Retype each entry below exactly as it stands.

Data items >>
☆ ☆ ☆

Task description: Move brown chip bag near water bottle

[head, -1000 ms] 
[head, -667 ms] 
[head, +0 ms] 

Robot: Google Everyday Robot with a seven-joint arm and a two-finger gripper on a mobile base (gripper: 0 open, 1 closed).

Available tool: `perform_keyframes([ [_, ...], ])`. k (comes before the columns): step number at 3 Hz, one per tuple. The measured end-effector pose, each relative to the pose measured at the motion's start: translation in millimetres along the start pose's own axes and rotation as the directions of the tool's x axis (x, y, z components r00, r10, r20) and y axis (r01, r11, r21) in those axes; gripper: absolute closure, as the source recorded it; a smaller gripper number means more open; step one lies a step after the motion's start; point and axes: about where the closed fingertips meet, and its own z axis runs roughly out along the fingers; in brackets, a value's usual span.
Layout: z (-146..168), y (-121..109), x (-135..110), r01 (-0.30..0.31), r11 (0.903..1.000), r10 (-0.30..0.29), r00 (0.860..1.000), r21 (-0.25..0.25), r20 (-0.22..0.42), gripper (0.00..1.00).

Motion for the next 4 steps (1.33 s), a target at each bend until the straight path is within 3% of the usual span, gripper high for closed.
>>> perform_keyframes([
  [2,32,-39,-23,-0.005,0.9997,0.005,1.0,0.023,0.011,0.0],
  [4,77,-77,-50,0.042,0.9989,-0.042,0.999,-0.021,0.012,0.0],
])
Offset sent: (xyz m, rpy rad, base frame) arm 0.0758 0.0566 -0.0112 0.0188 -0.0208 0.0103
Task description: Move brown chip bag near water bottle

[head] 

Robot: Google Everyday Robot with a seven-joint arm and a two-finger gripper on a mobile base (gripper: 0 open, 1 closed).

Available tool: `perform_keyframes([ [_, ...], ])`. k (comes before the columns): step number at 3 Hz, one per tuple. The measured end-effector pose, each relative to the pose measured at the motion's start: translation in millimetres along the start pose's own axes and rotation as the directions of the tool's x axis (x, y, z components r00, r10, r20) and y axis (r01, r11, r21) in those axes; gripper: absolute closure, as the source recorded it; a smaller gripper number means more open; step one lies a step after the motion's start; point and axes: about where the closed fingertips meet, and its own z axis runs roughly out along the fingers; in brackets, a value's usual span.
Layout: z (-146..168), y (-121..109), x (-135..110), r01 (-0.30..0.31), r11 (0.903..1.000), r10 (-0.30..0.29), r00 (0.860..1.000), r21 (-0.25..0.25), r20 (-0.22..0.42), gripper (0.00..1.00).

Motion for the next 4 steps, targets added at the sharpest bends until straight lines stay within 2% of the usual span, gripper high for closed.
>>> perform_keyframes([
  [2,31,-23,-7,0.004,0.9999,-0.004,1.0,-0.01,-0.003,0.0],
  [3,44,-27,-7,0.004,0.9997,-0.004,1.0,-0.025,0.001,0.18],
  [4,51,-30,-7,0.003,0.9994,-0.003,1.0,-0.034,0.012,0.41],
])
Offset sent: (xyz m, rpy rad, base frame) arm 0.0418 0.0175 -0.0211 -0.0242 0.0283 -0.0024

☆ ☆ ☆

Your solution >>
Task description: Move brown chip bag near water bottle

[head, -1000 ms] 
[head, -667 ms] 
[head, +0 ms] 

Robot: Google Everyday Robot with a seven-joint arm and a two-finger gripper on a mobile base (gripper: 0 open, 1 closed).

Available tool: `perform_keyframes([ [_, ...], ])`. k (comes before the columns): step number at 3 Hz, one per tuple. The measured end-effector pose, each relative to the pose measured at the motion's start: translation in millimetres along the start pose's own axes and rotation as the directions of the tool's x axis (x, y, z components r00, r10, r20) and y axis (r01, r11, r21) in those axes; gripper: absolute closure, as the source recorded it; a smaller gripper number means more open; step one lies a step after the motion's start; point and axes: about where the closed fingertips meet, and its own z axis runs roughly out along the fingers; in brackets, a value's usual span.
Layout: z (-146..168), y (-121..109), x (-135..110), r01 (-0.30..0.31), r11 (0.903..1.000), r10 (-0.30..0.29), r00 (0.860..1.000), r21 (-0.25..0.25), r20 (-0.22..0.42), gripper (0.00..1.00).

Motion for the next 4 steps (1.33 s), a target at each bend until the straight path is within 3% of the usual span, gripper high for closed.
>>> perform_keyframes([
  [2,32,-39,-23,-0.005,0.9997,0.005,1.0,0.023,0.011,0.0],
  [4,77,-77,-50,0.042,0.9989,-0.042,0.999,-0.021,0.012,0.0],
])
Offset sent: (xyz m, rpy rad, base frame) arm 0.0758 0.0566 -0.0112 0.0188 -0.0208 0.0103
Task description: Move brown chip bag near water bottle

[head] 

Robot: Google Everyday Robot with a seven-joint arm and a two-finger gripper on a mobile base (gripper: 0 open, 1 closed).

Available tool: `perform_keyframes([ [_, ...], ])`. k (comes before the columns): step number at 3 Hz, one per tuple. The measured end-effector pose, each relative to the pose measured at the motion's start: translation in millimetres along the start pose's own axes and rotation as the directions of the tool's x axis (x, y, z components r00, r10, r20) and y axis (r01, r11, r21) in those axes; gripper: absolute closure, as the source recorded it; a smaller gripper number means more open; step one lies a step after the motion's start; point and axes: about where the closed fingertips meet, and its own z axis runs roughly out along the fingers; in brackets, a value's usual span.
Layout: z (-146..168), y (-121..109), x (-135..110), r01 (-0.30..0.31), r11 (0.903..1.000), r10 (-0.30..0.29), r00 (0.860..1.000), r21 (-0.25..0.25), r20 (-0.22..0.42), gripper (0.00..1.00).

Motion for the next 4 steps, targets added at the sharpest bends until straight lines stay within 2% of the usual span, gripper high for closed.
>>> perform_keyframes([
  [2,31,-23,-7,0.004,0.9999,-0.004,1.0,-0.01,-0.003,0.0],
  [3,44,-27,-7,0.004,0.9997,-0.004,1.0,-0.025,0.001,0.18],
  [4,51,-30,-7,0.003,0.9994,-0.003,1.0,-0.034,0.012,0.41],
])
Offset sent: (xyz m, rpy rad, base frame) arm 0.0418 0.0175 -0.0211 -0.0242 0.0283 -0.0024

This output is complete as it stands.